His book The Bad Guys - hyped as a "Tarantino for kids" which has sold millions of copies in print - had its Australian movie release on March 31. When he saw it he got emotional.
As an executive producer on the fast-paced animated movie he has been across every draft of the screenplay, the casting decisions, and all the cuts of the movie.
"It's been a long journey. We originally spoke to (Dreamworks) at the end of 2016, so it's been a long journey watching it grow," he told journalists recently. He was courted by multiple studios for the rights but said Dreamworks "got the irreverence" of it.
"I love American movies and its come full circle - it's very gratifying and a strange situation to be in. It's a great big action movie for kids which you just don't see."
Back in 2016 he told the Gazette he was having this "surprising purple patch ... which won't last. I'm running wildly beyond capacity".
It was in the Blue Mountains where all the inspiration came for his current success.
On a walk in early 2013 and staring down the barrel of 40, with seven books that had mostly fallen flat commercially, he walked around Leura and Katoomba and thought up 13 edgy ideas to give to publisher Scholastic. It was his last hurrah. They ate up every one of them it was his ka-boom moment.
"I had two kids and had to turn the picture book into a proper job," Blabey said.

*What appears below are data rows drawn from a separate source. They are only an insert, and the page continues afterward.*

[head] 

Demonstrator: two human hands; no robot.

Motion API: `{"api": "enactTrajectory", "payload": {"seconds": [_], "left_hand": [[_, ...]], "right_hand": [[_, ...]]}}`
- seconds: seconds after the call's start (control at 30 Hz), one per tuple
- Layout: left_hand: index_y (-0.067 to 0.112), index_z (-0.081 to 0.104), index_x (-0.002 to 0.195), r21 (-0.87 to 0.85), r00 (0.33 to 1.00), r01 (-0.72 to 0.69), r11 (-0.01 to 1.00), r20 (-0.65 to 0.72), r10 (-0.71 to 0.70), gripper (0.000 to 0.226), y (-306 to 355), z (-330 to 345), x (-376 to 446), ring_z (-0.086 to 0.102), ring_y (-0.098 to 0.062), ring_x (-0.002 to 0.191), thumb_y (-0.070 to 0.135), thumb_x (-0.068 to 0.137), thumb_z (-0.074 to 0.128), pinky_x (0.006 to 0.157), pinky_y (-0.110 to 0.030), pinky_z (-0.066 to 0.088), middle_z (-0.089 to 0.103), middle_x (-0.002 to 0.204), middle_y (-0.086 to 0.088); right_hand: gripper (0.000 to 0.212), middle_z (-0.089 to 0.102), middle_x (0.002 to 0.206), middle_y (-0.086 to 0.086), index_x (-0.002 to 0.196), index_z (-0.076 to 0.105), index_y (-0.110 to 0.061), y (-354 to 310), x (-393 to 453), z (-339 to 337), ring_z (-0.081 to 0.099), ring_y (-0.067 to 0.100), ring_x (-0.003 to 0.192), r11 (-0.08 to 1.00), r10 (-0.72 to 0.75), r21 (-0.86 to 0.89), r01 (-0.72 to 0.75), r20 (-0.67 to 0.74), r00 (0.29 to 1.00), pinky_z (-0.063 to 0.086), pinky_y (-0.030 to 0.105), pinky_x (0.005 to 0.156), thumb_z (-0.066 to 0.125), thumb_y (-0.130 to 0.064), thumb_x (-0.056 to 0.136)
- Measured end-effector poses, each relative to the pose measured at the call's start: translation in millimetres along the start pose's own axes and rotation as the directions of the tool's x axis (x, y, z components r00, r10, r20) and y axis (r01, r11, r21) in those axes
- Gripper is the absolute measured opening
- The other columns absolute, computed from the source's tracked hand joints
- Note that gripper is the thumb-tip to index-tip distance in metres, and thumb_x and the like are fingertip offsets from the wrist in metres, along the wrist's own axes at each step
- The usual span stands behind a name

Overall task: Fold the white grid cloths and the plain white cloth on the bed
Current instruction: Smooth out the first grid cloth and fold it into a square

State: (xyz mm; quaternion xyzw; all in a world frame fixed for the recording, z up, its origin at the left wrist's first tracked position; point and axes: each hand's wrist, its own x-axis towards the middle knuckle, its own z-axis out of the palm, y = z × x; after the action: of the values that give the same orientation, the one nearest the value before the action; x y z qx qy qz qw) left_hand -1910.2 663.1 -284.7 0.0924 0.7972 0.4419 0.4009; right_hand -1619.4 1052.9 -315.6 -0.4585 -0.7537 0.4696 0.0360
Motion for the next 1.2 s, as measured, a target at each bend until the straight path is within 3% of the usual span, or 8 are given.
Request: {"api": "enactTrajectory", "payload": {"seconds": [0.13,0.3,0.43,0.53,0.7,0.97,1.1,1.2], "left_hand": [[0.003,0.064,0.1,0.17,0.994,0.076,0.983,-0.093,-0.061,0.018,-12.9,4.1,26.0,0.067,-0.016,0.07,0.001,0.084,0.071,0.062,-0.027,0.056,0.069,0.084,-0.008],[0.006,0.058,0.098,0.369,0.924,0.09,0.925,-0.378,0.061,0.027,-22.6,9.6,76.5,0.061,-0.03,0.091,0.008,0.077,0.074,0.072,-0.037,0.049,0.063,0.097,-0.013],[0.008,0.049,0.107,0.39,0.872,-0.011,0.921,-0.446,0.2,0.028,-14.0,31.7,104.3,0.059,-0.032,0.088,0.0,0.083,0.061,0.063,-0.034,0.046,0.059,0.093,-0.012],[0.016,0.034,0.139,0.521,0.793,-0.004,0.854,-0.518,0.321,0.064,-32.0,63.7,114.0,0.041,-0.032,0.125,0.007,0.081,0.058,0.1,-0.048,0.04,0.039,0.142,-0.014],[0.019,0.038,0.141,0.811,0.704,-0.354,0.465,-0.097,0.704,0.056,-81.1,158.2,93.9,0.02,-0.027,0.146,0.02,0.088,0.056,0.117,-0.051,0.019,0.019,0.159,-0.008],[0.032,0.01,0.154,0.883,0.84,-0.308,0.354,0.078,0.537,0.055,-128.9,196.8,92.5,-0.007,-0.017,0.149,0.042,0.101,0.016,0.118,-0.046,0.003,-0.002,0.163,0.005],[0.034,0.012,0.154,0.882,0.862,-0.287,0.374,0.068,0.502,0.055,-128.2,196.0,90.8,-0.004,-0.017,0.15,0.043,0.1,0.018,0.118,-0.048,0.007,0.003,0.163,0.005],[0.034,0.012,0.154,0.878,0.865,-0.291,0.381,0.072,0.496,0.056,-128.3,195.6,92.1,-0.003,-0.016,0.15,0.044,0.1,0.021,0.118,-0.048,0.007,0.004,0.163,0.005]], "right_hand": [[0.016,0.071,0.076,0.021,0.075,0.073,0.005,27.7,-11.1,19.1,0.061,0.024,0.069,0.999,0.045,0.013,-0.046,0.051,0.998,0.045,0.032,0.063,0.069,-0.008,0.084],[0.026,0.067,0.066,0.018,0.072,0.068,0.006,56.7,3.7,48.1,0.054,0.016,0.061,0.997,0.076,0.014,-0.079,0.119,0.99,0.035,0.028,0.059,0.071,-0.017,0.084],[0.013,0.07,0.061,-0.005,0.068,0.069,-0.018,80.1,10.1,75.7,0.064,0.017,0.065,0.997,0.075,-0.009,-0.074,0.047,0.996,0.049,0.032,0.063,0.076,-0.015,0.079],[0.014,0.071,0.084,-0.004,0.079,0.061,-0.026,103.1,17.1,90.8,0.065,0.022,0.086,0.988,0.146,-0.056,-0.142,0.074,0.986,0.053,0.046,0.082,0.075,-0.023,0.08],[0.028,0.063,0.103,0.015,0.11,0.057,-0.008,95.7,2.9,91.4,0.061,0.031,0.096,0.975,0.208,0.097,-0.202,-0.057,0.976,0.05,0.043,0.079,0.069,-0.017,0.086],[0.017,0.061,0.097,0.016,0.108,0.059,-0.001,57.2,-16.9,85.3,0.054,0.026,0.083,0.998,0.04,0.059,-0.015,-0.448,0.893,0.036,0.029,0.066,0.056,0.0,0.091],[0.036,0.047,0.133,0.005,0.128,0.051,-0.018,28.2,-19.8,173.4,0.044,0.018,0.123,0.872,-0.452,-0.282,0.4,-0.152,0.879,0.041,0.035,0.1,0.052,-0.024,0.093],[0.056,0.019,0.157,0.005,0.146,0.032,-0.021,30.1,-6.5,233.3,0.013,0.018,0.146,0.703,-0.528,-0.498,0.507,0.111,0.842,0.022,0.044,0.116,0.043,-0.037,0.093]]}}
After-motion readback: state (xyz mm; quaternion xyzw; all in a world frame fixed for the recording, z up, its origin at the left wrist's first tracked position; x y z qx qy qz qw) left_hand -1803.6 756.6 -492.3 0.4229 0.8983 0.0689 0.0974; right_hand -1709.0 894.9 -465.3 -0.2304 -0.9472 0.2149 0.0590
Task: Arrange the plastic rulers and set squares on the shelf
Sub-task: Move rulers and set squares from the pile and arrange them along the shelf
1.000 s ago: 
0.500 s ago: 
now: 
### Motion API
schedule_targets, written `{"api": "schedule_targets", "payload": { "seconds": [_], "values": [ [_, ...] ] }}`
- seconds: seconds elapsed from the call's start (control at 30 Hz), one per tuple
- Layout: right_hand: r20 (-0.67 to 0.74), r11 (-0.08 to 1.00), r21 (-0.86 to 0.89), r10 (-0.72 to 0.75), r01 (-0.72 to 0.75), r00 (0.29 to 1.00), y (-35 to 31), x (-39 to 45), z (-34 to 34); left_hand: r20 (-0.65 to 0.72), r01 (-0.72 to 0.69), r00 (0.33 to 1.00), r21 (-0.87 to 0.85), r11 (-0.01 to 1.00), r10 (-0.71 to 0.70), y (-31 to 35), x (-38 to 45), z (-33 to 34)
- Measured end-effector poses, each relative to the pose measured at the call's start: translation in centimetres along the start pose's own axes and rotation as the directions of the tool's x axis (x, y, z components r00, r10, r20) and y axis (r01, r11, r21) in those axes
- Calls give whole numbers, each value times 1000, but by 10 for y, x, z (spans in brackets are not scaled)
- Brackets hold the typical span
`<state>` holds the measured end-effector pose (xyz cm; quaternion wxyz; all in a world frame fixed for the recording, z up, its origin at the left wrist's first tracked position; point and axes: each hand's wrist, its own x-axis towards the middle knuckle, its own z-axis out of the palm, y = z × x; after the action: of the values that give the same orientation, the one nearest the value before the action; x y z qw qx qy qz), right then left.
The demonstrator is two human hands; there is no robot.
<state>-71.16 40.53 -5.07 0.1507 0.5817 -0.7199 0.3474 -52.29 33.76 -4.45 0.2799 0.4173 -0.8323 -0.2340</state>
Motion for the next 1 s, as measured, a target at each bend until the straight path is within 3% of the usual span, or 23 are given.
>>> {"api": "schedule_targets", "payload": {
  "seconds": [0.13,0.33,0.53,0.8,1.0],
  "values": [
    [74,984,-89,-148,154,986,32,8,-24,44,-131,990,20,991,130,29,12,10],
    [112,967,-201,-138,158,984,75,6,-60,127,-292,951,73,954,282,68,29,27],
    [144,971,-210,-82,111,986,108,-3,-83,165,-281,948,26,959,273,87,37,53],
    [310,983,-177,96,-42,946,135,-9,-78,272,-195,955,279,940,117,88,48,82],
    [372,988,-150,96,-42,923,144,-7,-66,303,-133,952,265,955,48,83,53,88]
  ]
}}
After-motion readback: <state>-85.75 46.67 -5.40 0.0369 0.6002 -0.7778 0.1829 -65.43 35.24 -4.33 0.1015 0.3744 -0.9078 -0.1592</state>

"I keep going for walks thinking it will happen again but it hasn't. Somehow I just got the key to the door of the universe," he told the ABC recently.
"It was that thing, how you can just keep hammering and hammering and get nowhere and then a slight shift to the left, you slightly alter the angle somehow [Scholastic asked him to pitch a shorter book with animals] and it was just really lucky that [my publisher] made that call."
Young readers can't get enough of the naughty comic strip based series about a group of misunderstood man-eaters, led by Mr Wolf who tries to convince his pals - Mr Snake, Mr Shark and Mr Piranha, no less - that instead of being killing machines, they should work for the forces of good.
"It was a desire to mash up things I loved as a kid."
One reviewer from The Weekend Australian famously said of the very popular series: "I don't know what Aaron Blabey is on, but I want some ... This is a great story."
I don't know what Aaron Blabey is on, but I want some ... This is a great story.
- The Weekend Australian
Blabey cites music, films and a horror experience at a big advertising agency as his greatest inspiration, as well as the Blue Mountains bush. And he really admires Ricky Gervais and Bob Dylan [he has 50 of his albums].
"I'm a huge fan of Ricky's meanness in his comedy. I just find that intrinsically funny, somebody who's just mean and has a blind spot. And Bob's the sun and the moon as far as I'm concerned."
His books have spent more than 120 weeks on The New York Times Bestseller List.
His box office hit stars Blabey's favourite actor Sam Rockwell as criminal mastermind Mr Wolf. There is a movie adaptation of Thelma the Unicorn for Netflix and the family is contemplating a move to America for work.